## GOAL OF THE EXERCISE
Repeat only the lines below from the one containing "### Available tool" through the one containing "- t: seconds", inclusive, exactly as written.

Excerpts from a dataset:
---

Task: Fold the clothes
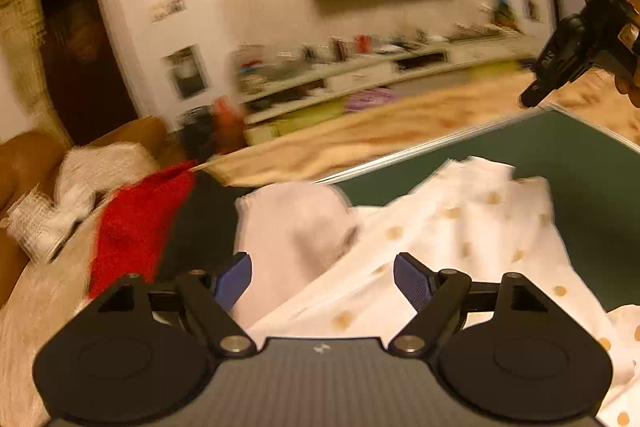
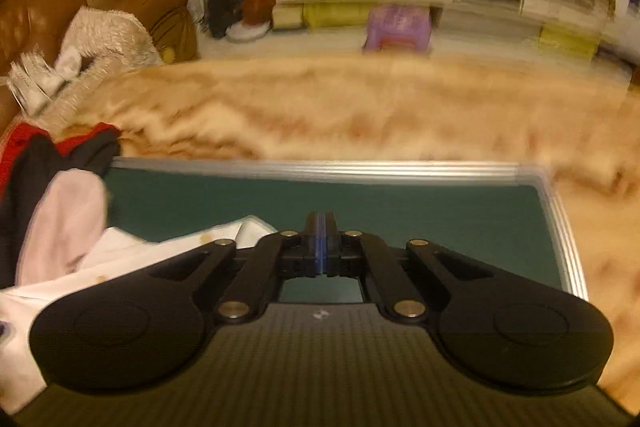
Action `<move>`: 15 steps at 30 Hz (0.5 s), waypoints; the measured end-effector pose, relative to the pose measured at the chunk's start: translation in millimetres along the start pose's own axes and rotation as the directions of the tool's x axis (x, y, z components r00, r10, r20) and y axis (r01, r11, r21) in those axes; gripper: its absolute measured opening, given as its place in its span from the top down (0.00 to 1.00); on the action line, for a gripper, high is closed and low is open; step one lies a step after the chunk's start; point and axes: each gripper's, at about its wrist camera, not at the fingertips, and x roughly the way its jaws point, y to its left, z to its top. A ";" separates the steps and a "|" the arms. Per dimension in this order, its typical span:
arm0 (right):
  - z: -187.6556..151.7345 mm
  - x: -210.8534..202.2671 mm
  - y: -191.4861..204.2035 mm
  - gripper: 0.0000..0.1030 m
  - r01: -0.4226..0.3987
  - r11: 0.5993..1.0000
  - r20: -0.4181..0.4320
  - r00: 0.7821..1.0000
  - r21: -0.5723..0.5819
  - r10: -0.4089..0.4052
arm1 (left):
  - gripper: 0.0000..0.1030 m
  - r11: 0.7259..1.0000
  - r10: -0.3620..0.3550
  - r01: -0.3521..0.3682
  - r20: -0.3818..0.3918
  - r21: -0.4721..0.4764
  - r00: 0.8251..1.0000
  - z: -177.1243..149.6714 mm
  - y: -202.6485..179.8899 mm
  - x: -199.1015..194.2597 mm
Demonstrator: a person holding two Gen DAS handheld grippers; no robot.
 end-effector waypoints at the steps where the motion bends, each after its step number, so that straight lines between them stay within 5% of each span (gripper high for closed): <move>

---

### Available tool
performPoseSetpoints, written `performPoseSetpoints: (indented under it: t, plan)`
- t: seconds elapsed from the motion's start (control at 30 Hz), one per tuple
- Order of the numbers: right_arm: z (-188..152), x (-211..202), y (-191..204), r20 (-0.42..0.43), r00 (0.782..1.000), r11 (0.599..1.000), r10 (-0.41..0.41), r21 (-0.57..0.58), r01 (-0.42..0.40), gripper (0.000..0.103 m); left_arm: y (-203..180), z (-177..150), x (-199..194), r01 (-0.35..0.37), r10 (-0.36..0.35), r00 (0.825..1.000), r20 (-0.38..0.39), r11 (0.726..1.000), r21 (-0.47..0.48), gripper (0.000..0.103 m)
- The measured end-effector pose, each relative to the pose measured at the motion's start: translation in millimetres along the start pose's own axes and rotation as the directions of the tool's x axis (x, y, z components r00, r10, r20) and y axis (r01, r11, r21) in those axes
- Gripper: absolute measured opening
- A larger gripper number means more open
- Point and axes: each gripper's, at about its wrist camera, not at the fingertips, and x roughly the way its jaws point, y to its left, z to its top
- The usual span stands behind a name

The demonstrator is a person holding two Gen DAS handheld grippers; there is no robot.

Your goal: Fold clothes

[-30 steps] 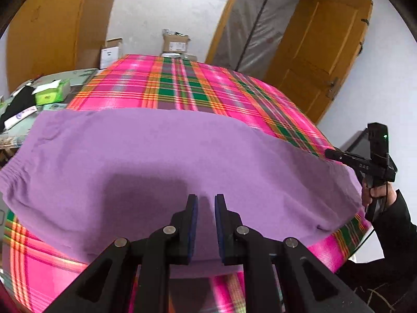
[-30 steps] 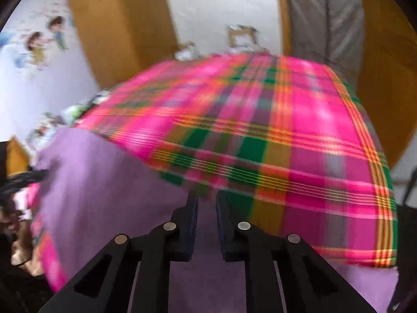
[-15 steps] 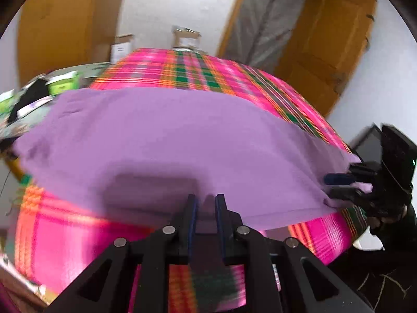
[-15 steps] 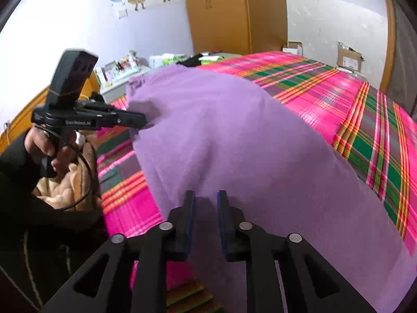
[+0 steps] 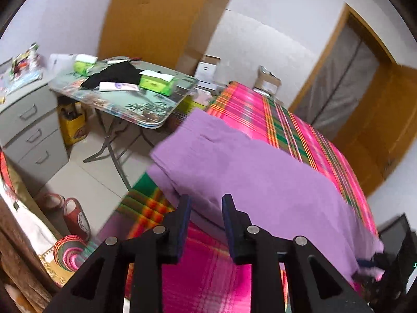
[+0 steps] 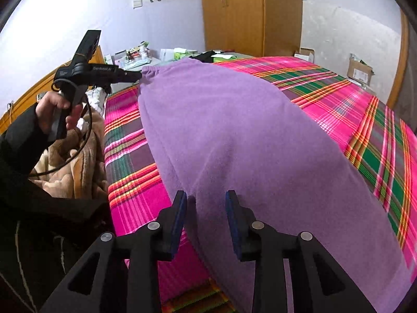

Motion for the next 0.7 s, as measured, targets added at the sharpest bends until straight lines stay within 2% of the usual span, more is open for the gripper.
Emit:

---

## EXERCISE ANSWER
### Available tool
performPoseSetpoints, written `performPoseSetpoints: (indented under it: t, plan)`
- t: seconds elapsed from the motion's start (control at 30 Hz), one per tuple

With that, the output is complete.